BRUSSELS/FRANKFURT (Reuters) - European regulators have cleared Telefonica’s bid to consolidate the German mobile market by buying smaller rival KPN’s E-Plus for 8.6 billion euros ($11.7 billion), raising prospects of more deals to come across Europe’s telecoms markets.
The European Union’s powerful antitrust chief Joaquin Almunia said on Wednesday that Telefonica agreed to concessions - including selling some radio spectrum and renting out capacity on its network to smaller rivals - to ensure that the deal does not lead to higher prices for customers.
The remedies are similar to those agreed by Hutchison Whampoa in May when its 3 Ireland subsidiary won approval to buy the Spanish group Telefonica’s O2 Ireland for about $1 billion.
Analysts said approval of the much bigger German deal could encourage operators in Italy, Spain and France to move ahead with similar mergers in those markets.
“We have to take a close look at the remedies but this seems to be a blueprint for other potential deals in Europe,” said analyst Adrian Pehl at Equinet Bank.
Facing demands to invest in faster networks, European telecom groups say they need to get bigger to cope with five years of revenue declines. They argue that the region’s fragmented market - which features more than 100 fixed and mobile groups compared with a half dozen in the United States - leads to price wars and poorer-quality service for consumers.
Combining Telefonica Deutschland and KPN’s E-Plus will create Germany’s largest mobile operator by customers with a market share of roughly 31 percent, giving Telefonica more clout in its battle with Vodafone and Deutsche Telekom’s T-Mobile.

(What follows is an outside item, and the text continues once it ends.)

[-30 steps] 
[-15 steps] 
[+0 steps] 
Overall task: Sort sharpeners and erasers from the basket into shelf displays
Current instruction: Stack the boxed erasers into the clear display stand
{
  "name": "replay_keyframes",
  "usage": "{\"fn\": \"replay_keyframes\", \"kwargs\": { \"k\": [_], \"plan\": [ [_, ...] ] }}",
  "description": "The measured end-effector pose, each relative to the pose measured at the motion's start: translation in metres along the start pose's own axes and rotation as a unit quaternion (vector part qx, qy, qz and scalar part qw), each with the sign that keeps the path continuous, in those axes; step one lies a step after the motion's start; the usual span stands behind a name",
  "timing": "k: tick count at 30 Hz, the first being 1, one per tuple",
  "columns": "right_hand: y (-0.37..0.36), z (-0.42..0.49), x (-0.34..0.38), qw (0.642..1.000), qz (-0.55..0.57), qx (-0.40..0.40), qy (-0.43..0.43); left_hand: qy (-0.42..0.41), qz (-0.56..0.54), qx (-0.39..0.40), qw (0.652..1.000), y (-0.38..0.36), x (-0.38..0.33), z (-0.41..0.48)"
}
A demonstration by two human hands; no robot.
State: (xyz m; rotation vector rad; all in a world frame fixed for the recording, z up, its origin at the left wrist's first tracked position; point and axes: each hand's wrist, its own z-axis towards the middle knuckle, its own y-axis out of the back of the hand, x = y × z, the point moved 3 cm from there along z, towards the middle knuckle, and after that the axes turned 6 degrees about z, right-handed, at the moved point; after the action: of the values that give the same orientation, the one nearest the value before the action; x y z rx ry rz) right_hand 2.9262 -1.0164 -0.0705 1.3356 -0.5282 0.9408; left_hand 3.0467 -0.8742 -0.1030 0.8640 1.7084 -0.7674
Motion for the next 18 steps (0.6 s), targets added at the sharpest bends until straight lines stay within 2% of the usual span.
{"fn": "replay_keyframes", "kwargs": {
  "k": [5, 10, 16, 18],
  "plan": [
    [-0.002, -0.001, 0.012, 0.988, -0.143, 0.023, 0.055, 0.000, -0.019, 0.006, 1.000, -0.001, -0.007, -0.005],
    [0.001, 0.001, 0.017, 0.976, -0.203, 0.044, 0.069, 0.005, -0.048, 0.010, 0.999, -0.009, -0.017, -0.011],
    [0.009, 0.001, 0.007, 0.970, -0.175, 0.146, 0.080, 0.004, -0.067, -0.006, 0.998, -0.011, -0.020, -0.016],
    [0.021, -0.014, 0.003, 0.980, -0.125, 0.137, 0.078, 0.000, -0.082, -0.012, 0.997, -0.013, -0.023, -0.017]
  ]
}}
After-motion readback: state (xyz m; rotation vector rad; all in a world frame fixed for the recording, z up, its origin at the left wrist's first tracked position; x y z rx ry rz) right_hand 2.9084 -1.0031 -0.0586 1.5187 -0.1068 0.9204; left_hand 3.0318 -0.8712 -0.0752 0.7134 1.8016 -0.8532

Telefonica Deutschland said E-Plus’s chief executive Thorsten Dirks will take over as CEO of the new group.
The deal comes just as the German market, Europe’s largest, has got even more competitive. Budget-oriented E-Plus has been winning customers at the expense of Vodafone despite having poorer network coverage and little high speed 4G mobile broadband.
KPN’s shares were down 1.8 percent at 2.59 euros at 1452 GMT, while Telefonica Deutschland rose 2.3 percent to 6.24 euros and Telefonica fell 1 percent to 12.53 euros.
As a condition of approval, the European Commission insisted that Telefonica rents out up to 30 percent of the merged company’s network capacity and divest some spectrum in the 2.1 GHz and 2.6 GHz frequency bands to allow the potential entry of new operators in the future.
Telefonica will also extend current wholesale agreements and offer 4G capacity to anyone that wants to offer such services.
The Commission said these measures would allow for up to three new mobile virtual network operators (MVNOs) to enter the market. MVNOs are already strong in Germany, selling cheaper plans often aimed at young people or immigrant populations.
Telefonica has already signed a deal with one virtual operator, Drillisch.
“The remedies to which Telefonica commits ensure that the acquisition of E-Plus will not harm competition in the German telecoms markets,” Almunia said in a statement.
It remains to be seen how the German market, where mobile prices are amongst the highest in Europe, will be affected by the reduction from four to three carriers. A similar deal in Austria last year - a smaller market with initially low prices - did lead to price rises despite the buyer Hutchison agreeing to host virtual operators on its network.
Vodafone and Deutsche Telekom expressed concern that the concessions forcing Telefonica to give favorable conditions to virtual operators went too far.
Telecoms consultant John Strand questioned whether even beefed up virtual operators would be a real force against Telefonica, Vodafone, and Deutsche Telekom.
“Drillisch is not what you can call a player with success,” said Strand. “If I was Telefonica I would be happy, Drillisch will probably not be able to sell the traffic Telefonica have to offer to them.”
Deutsche Telekom said that the merger would generate “a massive” imbalance at radio frequencies above 1 gigahertz. Vodafone also said it wanted the German regulator “to take back significant amounts of the merged entity’s spectrum.”
Overall though Europe’s telecom sector will see the commission’s softer approach on national market mobile mergers as a positive step won after several years of tough lobbying.
“Allowing companies to operate at an efficient scale is the first step towards increased network investments and increased quality services for European consumers,” said Luigi Gambardella, who heads ETNO, the telecom operators’ trade group.